## INFORMATION PROVIDED
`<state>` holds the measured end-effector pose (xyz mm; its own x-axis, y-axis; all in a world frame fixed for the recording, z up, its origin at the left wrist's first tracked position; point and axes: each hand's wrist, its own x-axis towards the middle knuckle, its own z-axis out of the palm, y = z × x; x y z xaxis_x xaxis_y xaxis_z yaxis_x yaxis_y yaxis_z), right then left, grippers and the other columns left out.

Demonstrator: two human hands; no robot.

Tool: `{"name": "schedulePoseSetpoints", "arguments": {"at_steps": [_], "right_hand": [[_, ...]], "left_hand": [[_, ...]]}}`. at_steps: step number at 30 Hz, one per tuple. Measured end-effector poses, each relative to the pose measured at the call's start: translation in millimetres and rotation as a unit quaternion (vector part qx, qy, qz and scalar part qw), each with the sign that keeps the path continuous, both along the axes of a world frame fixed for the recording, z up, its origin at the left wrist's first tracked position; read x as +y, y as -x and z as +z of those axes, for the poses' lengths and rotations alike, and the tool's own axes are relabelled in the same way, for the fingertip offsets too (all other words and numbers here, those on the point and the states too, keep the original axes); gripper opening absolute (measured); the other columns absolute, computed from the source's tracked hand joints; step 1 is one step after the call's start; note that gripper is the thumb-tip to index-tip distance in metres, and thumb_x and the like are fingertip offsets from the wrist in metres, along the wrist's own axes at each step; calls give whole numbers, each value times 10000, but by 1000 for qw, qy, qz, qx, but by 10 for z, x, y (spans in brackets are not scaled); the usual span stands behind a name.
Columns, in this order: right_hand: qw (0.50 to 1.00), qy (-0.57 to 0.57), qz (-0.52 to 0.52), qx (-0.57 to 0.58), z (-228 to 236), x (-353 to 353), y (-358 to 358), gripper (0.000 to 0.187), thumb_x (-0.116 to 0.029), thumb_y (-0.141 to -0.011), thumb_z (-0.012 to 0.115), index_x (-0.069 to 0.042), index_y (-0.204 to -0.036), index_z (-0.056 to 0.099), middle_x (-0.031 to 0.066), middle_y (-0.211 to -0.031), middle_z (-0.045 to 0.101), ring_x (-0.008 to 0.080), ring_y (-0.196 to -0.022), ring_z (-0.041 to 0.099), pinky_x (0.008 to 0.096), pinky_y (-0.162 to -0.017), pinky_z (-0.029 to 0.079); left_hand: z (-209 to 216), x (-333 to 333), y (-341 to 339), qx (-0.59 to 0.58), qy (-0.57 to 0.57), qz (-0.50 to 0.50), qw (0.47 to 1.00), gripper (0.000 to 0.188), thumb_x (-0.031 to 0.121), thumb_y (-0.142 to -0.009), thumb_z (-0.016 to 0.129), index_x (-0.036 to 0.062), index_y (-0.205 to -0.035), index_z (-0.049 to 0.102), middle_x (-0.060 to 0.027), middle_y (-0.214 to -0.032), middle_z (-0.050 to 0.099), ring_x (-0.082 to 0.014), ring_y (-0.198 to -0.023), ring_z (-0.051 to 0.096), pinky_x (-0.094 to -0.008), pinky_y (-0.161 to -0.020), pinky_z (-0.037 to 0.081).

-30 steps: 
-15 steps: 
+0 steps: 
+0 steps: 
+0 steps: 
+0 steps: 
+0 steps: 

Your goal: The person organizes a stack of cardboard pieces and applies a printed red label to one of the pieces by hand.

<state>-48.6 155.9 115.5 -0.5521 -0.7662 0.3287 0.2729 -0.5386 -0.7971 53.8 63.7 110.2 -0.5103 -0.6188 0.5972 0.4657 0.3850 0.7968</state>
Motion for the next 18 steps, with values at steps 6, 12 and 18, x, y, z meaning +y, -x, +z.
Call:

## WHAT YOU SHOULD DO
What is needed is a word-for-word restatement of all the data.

## ANSWER TO THIS TASK
`<state>` holds the measured end-effector pose (xyz mm; its own x-axis, y-axis; all in a world frame fixed for the recording, z up, its origin at the left wrist's first tracked position; point and axes: each hand's wrist, its own x-axis towards the middle knuckle, its own z-axis out of the palm, y = z × x; x y z xaxis_x xaxis_y xaxis_z yaxis_x yaxis_y yaxis_z), right then left, grippers and the other columns left out.

Demonstrator: two human hands; no robot.

Tool: `{"name": "schedulePoseSetpoints", "arguments": {"at_steps": [_], "right_hand": [[_, ...]], "left_hand": [[_, ...]]}}`. at_steps: step number at 30 Hz, one per tuple. Measured end-effector poses, each relative to the pose measured at the call's start: translation in millimetres and rotation as a unit quaternion (vector part qx, qy, qz and scalar part qw), each with the sign that keeps the path continuous, both along the axes of a world frame fixed for the recording, z up, its origin at the left wrist's first tracked position; read x as +y, y as -x and z as +z of those axes, for the poses' lengths and rotations alike, and the tool's own axes are relabelled in the same way, for the fingertip offsets too (all other words and numbers here, those on the point and the states too, keep the original axes); gripper opening absolute (measured); the other columns absolute, computed from the source's tracked hand joints; step 1 is one step after the call's start; note that gripper is the thumb-tip to index-tip distance in metres, and thumb_x and the like are fingertip offsets from the wrist in metres, along the wrist's own axes at each step; calls give whole numbers, each value times 10000, but by 1000 for qw, qy, qz, qx, but by 10 for z, x, y (spans in brackets are not scaled); the usual span stands behind a name.
Columns, in this order: right_hand: qw (0.50 to 1.00), qy (-0.57 to 0.57), qz (-0.52 to 0.52), qx (-0.57 to 0.58), z (-228 to 236), x (-353 to 353), y (-358 to 358), gripper (0.000 to 0.187), thumb_x (-0.116 to 0.029), thumb_y (-0.141 to -0.011), thumb_z (-0.012 to 0.115), index_x (-0.069 to 0.042), index_y (-0.204 to -0.036), index_z (-0.056 to 0.099), middle_x (-0.031 to 0.066), middle_y (-0.211 to -0.031), middle_z (-0.045 to 0.101), ring_x (-0.008 to 0.080), ring_y (-0.196 to -0.022), ring_z (-0.041 to 0.099), pinky_x (0.008 to 0.096), pinky_y (-0.162 to -0.017), pinky_z (-0.029 to 0.079); left_hand: z (-209 to 216), x (-333 to 333), y (-341 to 339), qx (-0.59 to 0.58), qy (-0.57 to 0.57), qz (-0.50 to 0.50), qw (0.47 to 1.00), gripper (0.000 to 0.188), thumb_x (-0.031 to 0.121), thumb_y (-0.142 to -0.009), thumb_z (-0.016 to 0.129), index_x (-0.036 to 0.062), index_y (-0.205 to -0.035), index_z (-0.049 to 0.102), middle_x (-0.060 to 0.027), middle_y (-0.214 to -0.032), middle_z (-0.050 to 0.099), ring_x (-0.082 to 0.014), ring_y (-0.198 to -0.023), ring_z (-0.051 to 0.096), pinky_x (-0.094 to -0.008), pinky_y (-0.161 to -0.020), pinky_z (-0.037 to 0.081).

-30 steps: 
-15 steps: 
+0 steps: 
+0 steps: 
+0 steps: 
+0 steps: 
+0 steps: 

Your goal: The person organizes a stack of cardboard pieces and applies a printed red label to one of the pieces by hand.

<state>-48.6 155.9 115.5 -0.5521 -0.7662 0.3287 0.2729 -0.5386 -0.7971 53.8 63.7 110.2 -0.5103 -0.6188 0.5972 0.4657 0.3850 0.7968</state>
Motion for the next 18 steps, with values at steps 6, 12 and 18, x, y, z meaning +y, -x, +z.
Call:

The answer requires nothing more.